Saat turun tangga tidak ada yang mengarahkan dan tidak ada bus penjemput,  sehingga sebagian tersesat salah masuk terminal. Overal kualitasnya sangat kurang di sini. Nilai plus perjalanan bersama Batik Air hari ini : mendekati on time, semi full service, peramah pramugarinya, nilai minus : layanan seadanya, tidak ada pengarah waktu turun pesawat.

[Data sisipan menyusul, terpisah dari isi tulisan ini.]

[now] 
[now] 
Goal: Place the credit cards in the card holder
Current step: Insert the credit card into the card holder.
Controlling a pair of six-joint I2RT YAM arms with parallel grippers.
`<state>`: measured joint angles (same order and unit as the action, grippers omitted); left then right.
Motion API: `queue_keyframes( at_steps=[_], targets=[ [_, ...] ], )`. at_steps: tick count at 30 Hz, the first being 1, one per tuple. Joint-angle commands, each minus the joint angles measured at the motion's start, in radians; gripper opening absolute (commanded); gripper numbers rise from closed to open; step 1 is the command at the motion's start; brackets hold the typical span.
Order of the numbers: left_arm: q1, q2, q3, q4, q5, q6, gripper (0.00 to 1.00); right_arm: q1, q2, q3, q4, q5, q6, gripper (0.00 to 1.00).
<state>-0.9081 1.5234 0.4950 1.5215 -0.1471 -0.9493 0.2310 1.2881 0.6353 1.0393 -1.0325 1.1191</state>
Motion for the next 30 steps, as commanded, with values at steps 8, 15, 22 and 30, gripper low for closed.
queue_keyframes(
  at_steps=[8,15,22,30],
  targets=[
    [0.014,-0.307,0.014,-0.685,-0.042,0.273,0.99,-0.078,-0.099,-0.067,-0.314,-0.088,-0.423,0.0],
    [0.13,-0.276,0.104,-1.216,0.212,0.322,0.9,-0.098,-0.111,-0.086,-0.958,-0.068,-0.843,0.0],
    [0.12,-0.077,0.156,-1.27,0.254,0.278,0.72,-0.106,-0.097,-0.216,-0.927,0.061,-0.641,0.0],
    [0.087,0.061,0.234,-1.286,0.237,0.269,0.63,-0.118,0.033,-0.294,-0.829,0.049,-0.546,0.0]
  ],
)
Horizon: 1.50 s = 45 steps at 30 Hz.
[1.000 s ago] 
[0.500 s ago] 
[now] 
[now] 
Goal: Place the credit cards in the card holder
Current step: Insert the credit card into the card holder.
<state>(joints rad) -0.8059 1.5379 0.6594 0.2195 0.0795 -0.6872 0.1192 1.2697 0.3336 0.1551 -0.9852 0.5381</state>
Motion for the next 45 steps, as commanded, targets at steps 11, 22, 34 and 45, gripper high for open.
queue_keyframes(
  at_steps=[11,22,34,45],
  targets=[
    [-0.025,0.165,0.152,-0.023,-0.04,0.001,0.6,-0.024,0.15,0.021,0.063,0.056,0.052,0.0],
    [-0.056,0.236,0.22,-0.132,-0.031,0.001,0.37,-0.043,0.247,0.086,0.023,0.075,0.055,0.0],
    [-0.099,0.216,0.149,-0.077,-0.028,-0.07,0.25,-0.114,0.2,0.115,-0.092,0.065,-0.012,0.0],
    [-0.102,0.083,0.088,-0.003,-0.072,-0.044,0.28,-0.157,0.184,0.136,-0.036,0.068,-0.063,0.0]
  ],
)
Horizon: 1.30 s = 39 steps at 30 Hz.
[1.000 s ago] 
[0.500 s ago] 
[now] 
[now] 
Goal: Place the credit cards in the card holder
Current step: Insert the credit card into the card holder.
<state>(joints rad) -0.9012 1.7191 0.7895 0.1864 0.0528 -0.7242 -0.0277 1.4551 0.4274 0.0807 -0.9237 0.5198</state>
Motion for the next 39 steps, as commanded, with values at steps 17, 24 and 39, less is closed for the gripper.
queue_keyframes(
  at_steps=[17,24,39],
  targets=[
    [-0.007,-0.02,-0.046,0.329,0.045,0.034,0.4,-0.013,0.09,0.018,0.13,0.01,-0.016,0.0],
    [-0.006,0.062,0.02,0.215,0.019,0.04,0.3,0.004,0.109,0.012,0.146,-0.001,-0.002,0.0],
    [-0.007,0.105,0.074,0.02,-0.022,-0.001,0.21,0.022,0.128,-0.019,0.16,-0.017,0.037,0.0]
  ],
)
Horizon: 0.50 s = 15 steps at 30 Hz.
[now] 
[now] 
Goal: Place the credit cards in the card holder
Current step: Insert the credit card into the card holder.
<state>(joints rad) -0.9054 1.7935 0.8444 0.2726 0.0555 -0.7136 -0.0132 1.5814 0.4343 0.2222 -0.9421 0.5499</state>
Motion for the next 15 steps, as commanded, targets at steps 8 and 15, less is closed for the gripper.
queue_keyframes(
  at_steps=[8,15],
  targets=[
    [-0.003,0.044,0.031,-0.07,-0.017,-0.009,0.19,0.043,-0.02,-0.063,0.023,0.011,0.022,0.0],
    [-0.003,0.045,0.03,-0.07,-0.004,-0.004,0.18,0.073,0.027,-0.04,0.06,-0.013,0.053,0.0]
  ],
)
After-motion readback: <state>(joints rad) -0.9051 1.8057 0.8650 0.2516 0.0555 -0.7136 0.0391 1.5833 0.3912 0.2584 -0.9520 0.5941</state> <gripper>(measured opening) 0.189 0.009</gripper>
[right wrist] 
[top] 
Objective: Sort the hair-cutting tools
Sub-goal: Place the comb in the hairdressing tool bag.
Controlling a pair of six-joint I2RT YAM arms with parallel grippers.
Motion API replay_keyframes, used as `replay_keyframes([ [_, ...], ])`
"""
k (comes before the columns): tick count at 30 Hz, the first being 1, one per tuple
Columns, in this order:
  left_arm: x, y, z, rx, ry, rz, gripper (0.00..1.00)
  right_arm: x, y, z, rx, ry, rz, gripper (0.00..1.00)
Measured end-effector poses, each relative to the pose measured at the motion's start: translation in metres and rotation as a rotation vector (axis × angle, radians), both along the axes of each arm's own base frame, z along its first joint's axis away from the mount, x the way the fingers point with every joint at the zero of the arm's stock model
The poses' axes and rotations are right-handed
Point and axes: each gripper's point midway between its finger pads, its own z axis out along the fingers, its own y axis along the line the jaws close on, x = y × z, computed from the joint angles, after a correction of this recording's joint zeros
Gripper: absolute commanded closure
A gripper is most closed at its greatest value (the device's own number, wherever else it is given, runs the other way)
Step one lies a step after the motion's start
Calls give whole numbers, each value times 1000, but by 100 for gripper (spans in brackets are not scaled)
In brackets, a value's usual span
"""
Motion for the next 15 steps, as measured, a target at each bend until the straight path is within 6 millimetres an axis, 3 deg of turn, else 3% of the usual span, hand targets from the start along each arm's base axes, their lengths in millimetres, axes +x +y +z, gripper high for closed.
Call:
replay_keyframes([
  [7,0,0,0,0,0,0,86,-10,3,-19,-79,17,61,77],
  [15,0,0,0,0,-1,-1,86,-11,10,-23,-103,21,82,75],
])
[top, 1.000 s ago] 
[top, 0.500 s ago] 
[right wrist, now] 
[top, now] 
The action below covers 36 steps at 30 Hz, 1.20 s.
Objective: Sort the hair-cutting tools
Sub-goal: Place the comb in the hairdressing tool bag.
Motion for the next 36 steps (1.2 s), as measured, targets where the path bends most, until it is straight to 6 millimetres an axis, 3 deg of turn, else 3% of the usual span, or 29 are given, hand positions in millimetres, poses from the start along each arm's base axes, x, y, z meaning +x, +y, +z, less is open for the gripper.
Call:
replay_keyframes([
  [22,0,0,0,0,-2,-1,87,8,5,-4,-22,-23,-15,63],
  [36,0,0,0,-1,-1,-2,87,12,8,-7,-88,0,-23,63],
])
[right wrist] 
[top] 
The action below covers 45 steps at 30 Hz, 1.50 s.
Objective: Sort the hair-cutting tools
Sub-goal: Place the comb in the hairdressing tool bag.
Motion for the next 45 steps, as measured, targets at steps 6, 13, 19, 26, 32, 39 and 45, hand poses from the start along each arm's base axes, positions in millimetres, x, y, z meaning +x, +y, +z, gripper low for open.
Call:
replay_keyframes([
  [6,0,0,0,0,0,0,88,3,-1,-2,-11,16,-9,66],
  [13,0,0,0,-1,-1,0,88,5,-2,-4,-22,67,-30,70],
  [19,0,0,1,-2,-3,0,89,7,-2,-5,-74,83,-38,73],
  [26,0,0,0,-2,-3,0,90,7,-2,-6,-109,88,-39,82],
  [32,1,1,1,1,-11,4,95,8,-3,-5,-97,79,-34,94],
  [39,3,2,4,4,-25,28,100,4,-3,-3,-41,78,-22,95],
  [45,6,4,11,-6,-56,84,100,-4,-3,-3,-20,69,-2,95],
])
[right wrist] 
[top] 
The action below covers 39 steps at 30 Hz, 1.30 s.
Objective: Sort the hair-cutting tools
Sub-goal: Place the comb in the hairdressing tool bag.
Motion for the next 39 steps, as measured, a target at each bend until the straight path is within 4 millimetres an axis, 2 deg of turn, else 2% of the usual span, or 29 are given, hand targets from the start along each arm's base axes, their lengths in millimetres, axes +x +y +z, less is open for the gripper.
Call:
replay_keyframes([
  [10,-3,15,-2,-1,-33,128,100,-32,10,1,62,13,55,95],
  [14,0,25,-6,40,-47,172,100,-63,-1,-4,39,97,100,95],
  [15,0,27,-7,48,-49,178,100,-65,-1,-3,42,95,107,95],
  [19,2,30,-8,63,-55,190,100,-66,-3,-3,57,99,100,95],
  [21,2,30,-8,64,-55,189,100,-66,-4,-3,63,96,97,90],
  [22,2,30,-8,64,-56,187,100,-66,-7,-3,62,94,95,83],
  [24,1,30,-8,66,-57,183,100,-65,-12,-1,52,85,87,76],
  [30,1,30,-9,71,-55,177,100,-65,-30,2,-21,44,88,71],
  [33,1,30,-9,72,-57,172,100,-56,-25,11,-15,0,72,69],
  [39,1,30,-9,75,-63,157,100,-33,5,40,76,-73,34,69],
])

Urutan kualitas layanan versi saya hari ini : 1.Garuda Indonesia,  2.Air Asia, 3. Sriwijaya, 4.Citilink, 5.Batik/Malindo, 6.Lion Air.

Kesimpulan : kualitas layanan Batik Air masih jauh di bawah Garuda Indonesia atau maskapai berbintang lainnya,  lebih mirip Malindo/Batik Malaysia yang satu grup dengan mereka.  Dan di  hari batik nasional tidak ada acara/layanan yang spesial di Batik Air.

Selasa, 11 September 2018 : Tahun baru Muharam 1440 H

Kali ini saudara saya berbagi pengalaman terbang menggunakan Batik Air dari Tarakan ke Jakarta Cengkareng (TRK-CGK). lama perjalanan 2 jam 25 menit pada pagi hari. Pesawatnya bagus, tepat waktu, meski penumpang nya cuma 19 tapi pelayanan nya tetap optimal. Makanannya enak, minumannya oke, hiburan di pesawatnya bagus-bagus, banyak pilihan. Memuaskan.

Siangnya lanjut dengan Batik Air juga dari Jakarta Cengkareng ke Makassar (CGK-UPG), lama perjalanan 2 jam 15 menit. Hidangannya lengkap seperti dari Tarakan tadi. Ada nasi ayam bumbu rendang, roti dan minum. Hiburan audio video nya juga lengkap. Ada informasi pula di majalahnya bahwa Batik Air menyiapkan menu khusus, diantaranya menu vegetarian dan pizza foccacia untuk rute Singapura, Kuala Lumpur dan Denpasar, bekerjasama dengan Malindo Air. Adapun menu nusantara yang dapat dinikmati antara lain : nasi liwet ayam goreng lengkuas, nasi ayam bumbu cabai hijau, dan nasi goreng jamur dengan ayam panggang. Semua makanan berkualitas/bermutu, aman dan halal. Informasi lainnya jumlah pesawat Batik Air saat ini ada 55 unit dengan umur rata-rata 7 bulan. Wow.

Setelah dari Makassar lanjut ke Ambon (UPG-AMQ), menggunakan Batik Air pula. Lama penerbangan 1 jam 55 menit, tidak ada makanan maupun hiburan. Hanya snack, minuman dan bacaan. Beberapa penerbangan Batik Air memang belum terpasang inflight entertainment, untuk mengalihkan kebosanan baca majalah Batik Air saja.